→ **Activity**: Reproduce the listing verbatim.

→ **Collected data**:

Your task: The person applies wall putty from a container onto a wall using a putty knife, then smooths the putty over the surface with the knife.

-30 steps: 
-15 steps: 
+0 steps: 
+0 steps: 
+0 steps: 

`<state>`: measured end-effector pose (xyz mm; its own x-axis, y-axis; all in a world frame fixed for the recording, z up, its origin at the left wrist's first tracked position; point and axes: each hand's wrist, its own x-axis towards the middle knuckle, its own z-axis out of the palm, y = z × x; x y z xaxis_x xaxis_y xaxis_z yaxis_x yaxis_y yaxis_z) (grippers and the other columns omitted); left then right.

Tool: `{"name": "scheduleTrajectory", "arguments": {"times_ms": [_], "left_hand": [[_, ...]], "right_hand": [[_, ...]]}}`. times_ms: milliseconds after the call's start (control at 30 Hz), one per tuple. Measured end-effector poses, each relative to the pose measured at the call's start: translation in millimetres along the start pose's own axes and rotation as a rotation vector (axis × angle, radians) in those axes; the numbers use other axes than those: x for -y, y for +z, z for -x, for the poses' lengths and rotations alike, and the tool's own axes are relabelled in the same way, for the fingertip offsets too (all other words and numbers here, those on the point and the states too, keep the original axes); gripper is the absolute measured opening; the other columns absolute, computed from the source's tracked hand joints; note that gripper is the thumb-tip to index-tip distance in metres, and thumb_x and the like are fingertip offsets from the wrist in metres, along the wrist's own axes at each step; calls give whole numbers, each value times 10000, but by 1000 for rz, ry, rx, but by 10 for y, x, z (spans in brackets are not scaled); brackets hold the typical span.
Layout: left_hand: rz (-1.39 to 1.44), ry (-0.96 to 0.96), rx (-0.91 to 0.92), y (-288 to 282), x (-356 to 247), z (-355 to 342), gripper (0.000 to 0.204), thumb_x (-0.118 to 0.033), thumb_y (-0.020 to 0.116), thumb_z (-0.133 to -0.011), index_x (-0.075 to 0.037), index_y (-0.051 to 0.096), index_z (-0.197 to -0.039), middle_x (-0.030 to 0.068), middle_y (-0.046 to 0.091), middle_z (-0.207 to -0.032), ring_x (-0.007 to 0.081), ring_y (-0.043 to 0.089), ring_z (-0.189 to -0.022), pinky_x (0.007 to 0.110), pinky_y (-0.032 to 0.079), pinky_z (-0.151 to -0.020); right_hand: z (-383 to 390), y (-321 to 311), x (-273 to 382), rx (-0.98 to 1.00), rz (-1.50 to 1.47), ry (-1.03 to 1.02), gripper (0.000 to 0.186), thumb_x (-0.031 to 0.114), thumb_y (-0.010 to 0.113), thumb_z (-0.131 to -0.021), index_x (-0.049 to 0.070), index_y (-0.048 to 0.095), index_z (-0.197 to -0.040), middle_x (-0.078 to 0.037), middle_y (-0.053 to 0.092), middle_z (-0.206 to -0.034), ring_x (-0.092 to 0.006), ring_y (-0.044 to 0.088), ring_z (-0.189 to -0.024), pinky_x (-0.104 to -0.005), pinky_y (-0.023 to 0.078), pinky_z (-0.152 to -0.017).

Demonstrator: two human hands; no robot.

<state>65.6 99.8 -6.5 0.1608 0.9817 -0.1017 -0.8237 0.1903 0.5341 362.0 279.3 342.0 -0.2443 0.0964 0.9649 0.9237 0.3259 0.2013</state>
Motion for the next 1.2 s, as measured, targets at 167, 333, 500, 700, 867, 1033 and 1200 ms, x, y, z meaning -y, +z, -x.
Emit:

→ **Exercise response**:
Your task: The person applies wall putty from a container onto a wall using a putty knife, then smooths the putty over the surface with the knife.

-30 steps: 
-15 steps: 
+0 steps: 
+0 steps: 
+0 steps: 

`<state>`: measured end-effector pose (xyz mm; its own x-axis, y-axis; all in a world frame fixed for the recording, z up, its origin at the left wrist's first tracked position; point and axes: each hand's wrist, its own x-axis towards the middle knuckle, its own z-axis out of the palm, y = z × x; x y z xaxis_x xaxis_y xaxis_z yaxis_x yaxis_y yaxis_z) (grippers and the other columns omitted); left then right.

Tool: `{"name": "scheduleTrajectory", "arguments": {"times_ms": [_], "left_hand": [[_, ...]], "right_hand": [[_, ...]]}}`. times_ms: milliseconds after the call's start (control at 30 Hz), one per tuple. Measured end-effector poses, each relative to the pose measured at the call's start: translation in millimetres along the start pose's own axes and rotation as a rotation vector (axis × angle, radians) in those axes; the numbers use other axes than those: x for -y, y for +z, z for -x, for the poses' lengths and rotations alike, and the tool's own axes are relabelled in the same way, for the fingertip offsets too (all other words and numbers here, those on the point and the states too, keep the original axes); gripper is the absolute measured opening; the other columns absolute, computed from the source's tracked hand joints; note that gripper is the thumb-tip to index-tip distance in metres, and thumb_x and the like are fingertip offsets from the wrist in metres, along the wrist's own axes at each step; calls give whole numbers, each value times 10000, but by 1000 for rz, ry, rx, but by 10 for y, x, z (spans in brackets are not scaled); brackets hold the typical span.
Layout: left_hand: rz (-1.39 to 1.44), ry (-0.96 to 0.96), rx (-0.91 to 0.92), y (-288 to 282), x (-356 to 247), z (-355 to 342), gripper (0.000 to 0.204), thumb_x (-0.118 to 0.033), thumb_y (-0.020 to 0.116), thumb_z (-0.133 to -0.011), index_x (-0.075 to 0.037), index_y (-0.051 to 0.096), index_z (-0.197 to -0.039), middle_x (-0.030 to 0.068), middle_y (-0.046 to 0.091), middle_z (-0.207 to -0.032), ring_x (-0.007 to 0.081), ring_y (-0.043 to 0.089), ring_z (-0.189 to -0.022), pinky_x (0.007 to 0.110), pinky_y (-0.032 to 0.079), pinky_z (-0.151 to -0.020); right_hand: z (-383 to 390), y (-321 to 311), x (-273 to 382), rx (-0.98 to 1.00), rz (-1.50 to 1.47), ry (-1.03 to 1.02), gripper (0.000 to 0.186), thumb_x (-0.031 to 0.114), thumb_y (-0.010 to 0.113), thumb_z (-0.131 to -0.021), index_x (-0.049 to 0.070), index_y (-0.048 to 0.095), index_z (-0.197 to -0.040), middle_x (-0.078 to 0.037), middle_y (-0.053 to 0.092), middle_z (-0.206 to -0.034), ring_x (-0.092 to 0.006), ring_y (-0.044 to 0.088), ring_z (-0.189 to -0.024), pinky_x (-0.104 to -0.005), pinky_y (-0.023 to 0.078), pinky_z (-0.152 to -0.017).

Demonstrator: two human hands; no robot.

<state>65.6 99.8 -6.5 0.1608 0.9817 -0.1017 -0.8237 0.1903 0.5341 362.0 279.3 342.0 -0.2443 0.0964 0.9649 0.9237 0.3259 0.2013</state>
Motion for the next 1.2 s, as measured, targets at 167, 333, 500, 700, 867, 1033 and 1200 ms, x, y, z meaning -y, +z, -x.
Emit:

The submitted response is complete.